→ **Work to complete**
Restate the material below word for word, from its first line to its last.

→ **Exercise data**

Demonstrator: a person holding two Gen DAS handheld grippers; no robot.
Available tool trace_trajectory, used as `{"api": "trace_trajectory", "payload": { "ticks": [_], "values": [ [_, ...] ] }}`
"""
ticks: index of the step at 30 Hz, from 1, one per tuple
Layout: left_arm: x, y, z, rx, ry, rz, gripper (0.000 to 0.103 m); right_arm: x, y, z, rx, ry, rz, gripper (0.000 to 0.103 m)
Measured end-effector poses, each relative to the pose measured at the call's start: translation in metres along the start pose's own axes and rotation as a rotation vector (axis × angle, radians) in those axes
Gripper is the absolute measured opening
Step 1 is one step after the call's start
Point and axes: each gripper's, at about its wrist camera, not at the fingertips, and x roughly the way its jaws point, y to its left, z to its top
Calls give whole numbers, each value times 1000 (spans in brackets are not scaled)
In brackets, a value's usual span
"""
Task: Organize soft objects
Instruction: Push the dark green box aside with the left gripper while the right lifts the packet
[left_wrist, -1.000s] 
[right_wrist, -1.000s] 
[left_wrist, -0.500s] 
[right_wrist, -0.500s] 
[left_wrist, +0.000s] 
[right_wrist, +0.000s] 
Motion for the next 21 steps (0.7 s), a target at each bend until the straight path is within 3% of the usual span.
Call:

→ **Result**
Demonstrator: a person holding two Gen DAS handheld grippers; no robot.
Available tool trace_trajectory, used as `{"api": "trace_trajectory", "payload": { "ticks": [_], "values": [ [_, ...] ] }}`
"""
ticks: index of the step at 30 Hz, from 1, one per tuple
Layout: left_arm: x, y, z, rx, ry, rz, gripper (0.000 to 0.103 m); right_arm: x, y, z, rx, ry, rz, gripper (0.000 to 0.103 m)
Measured end-effector poses, each relative to the pose measured at the call's start: translation in metres along the start pose's own axes and rotation as a rotation vector (axis × angle, radians) in those axes
Gripper is the absolute measured opening
Step 1 is one step after the call's start
Point and axes: each gripper's, at about its wrist camera, not at the fingertips, and x roughly the way its jaws point, y to its left, z to its top
Calls give whole numbers, each value times 1000 (spans in brackets are not scaled)
In brackets, a value's usual span
"""
Task: Organize soft objects
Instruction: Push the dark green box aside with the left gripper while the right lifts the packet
[left_wrist, -1.000s] 
[right_wrist, -1.000s] 
[left_wrist, -0.500s] 
[right_wrist, -0.500s] 
[left_wrist, +0.000s] 
[right_wrist, +0.000s] 
Motion for the next 21 steps (0.7 s), a target at each bend until the straight path is within 3% of the usual span.
Call:

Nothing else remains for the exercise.